The Victorian Inquiry into Nuclear has concluded that there is no justification to remove the prohibition on nuclear power or invest in any further review of nuclear power. Below are the key findings for the inquiry.
The report notes “The (Environmental Protection and Biodiversity Conservation) Act recognises the protection of the environment from nuclear actions as a matter of national environmental significance…The EPBC Act specifically prohibits approval of actions involving the construction or operation of a nuclear fuel fabrication plant, a nuclear power plant, an enrichment plant, or a reprocessing facility.” This Act is also under review at a national level – the review committee to remove has not recommendation this prohibition be removed, aka the prohibition should remain, this is a key outcome of state and national reviews on nuclear power.
Parliament of Victoria
Inquiry into nuclear prohibition
Legislative Council Environment and Planning Committee
FINDING 1: Regardless of technology development, priority should be given to the security, stability and accessibility of energy supply and the need to lower carbon emissions due to climate change and to ensure affordable energy.
FINDING 2: Current estimates of the cost of nuclear energy in Australia are unreliable and accurately costing the full cost is not possible without a detailed business case being undertaken.
FINDING 3: Notwithstanding the ambiguities of the costings, the Committee received substantial evidence that nuclear power is significantly more expensive than other forms of power generation and it is recognised that, currently, nuclear is at the high end of the cost range across all technologies.
FINDING 4: A business case is unlikely to be undertaken, given its costs and resources required, while a prohibition of nuclear energy activities remains and there is not likelihood of a plant being able to be built.
FINDING 5: Without subsidisation a nuclear power industry will remain economically unviable in Australia for now.
FINDING 6: Discussion about Victorian participation in the nuclear fuel cycle is entirely theoretical while the Commonwealth prohibitions remain in place.
FINDING 7: Until there is a change in the Commonwealth position, detailed discussions about emerging technologies in Victoria related to the nuclear fuel cycle and power generation are unlikely to advance.

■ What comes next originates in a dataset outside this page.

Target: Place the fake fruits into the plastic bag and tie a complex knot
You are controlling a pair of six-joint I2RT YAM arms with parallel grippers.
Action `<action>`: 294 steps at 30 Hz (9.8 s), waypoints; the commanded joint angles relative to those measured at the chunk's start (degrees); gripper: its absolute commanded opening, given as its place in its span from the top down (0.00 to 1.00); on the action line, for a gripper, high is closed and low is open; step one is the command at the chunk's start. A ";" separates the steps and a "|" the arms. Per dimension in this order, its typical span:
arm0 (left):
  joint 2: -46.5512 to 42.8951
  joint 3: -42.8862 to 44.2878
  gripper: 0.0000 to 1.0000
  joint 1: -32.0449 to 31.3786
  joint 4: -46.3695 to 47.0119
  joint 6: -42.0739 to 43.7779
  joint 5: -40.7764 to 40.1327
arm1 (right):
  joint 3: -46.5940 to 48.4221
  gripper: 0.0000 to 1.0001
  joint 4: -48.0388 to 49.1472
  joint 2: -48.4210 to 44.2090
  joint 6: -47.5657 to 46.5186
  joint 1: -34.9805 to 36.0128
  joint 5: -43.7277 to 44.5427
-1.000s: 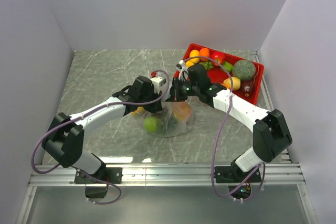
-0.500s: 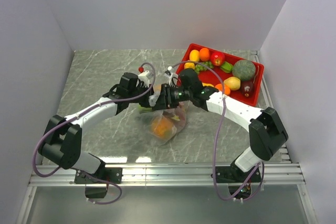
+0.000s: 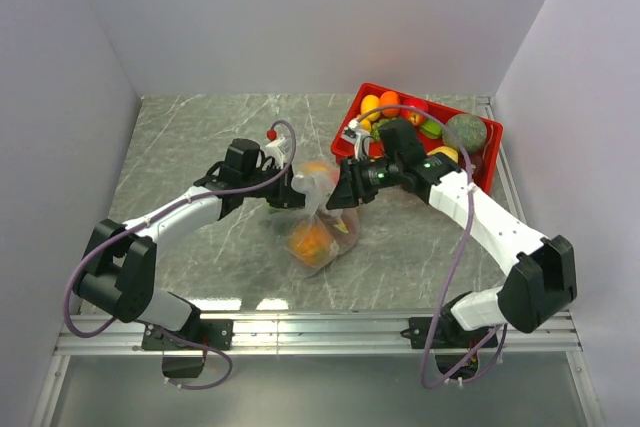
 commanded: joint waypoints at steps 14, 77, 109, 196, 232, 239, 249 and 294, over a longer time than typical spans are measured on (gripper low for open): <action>-0.45 -0.20 1.00 0.13 1.32 0.03 5.32 | -1.46 0.73 12.29 8.67 7.67 -1.87 1.76; 0.33 -10.75 1.00 0.40 54.75 -29.76 28.27 | 10.41 0.35 28.64 23.35 21.55 7.46 -3.34; -0.89 -13.56 1.00 1.89 48.86 -22.12 25.71 | 21.22 0.09 -5.01 23.27 -4.72 3.42 -4.13; 4.56 -15.14 1.00 1.01 62.22 -29.86 24.65 | 18.84 0.04 -17.84 11.66 -13.51 1.58 -6.41; 3.94 -12.51 1.00 -1.27 57.30 -23.70 25.62 | 11.48 0.34 -5.80 12.29 -5.68 -1.76 -8.09; 5.17 -12.07 1.00 -1.36 59.41 -25.20 26.23 | 5.06 0.40 -3.73 3.85 -5.17 -4.49 -7.65; 6.49 -11.28 1.00 -2.59 61.17 -25.99 26.23 | 3.73 0.31 5.34 9.28 2.12 2.36 -5.54; 5.61 -10.66 0.92 -2.77 55.99 -22.13 28.70 | 1.62 0.50 -2.22 7.44 1.77 -6.86 -17.93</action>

FINDING 8: The success of any radioactive waste strategy relies on a level of acceptance and confidence across government, industry and the broader community of its legitimacy, effectiveness and integrity in its ability to deal with all facets of waste management, storage and disposal, including the long-term health and safety of workers, affected communities, particularly First Nations Peoples, and the environment.
FINDING 9: Those who propose a policy shift have not presented any argument, data or proof in support of their position that cannot be nullified by those arguing against. Any advantages are speculative in nature, and do not outweigh the identified and proven risks.
FINDING 10: The nuclear medicine industry is not hindered significantly by the current prohibitions against uranium or thorium exploration and mining. Current legislative prohibitions only prohibit mining and the construction or operation of certain nuclear facilities, such as nuclear reactors. This does exclude Victoria from hosting a nuclear research reactor or other nuclear facilities which could be used to increase supply of radioisotopes for medical or industrial purposes. The Committee notes that if Victoria did seek to establish a research reactor, Victorian and Commonwealth prohibitions would need to be repealed to allow this to happen. Therefore, a repeal of just Victorian legislation would not be sufficient to expand
our involvement in nuclear medicine beyond what is currently permissible.
FINDING 11: The current market for this material is receiving enough supply from international import and the OPAL reactor at Lucas Heights. The Committee does not believe that fully repealing the Nuclear Activities (Prohibitions) Act 1983 would have a material influence on the nuclear medicine sector, as it is unlikely Victoria’s involvement would increase beyond its current capacity.
FINDING 12: The Committee is not convinced that thorium exploration and mining is economically or technologically viable.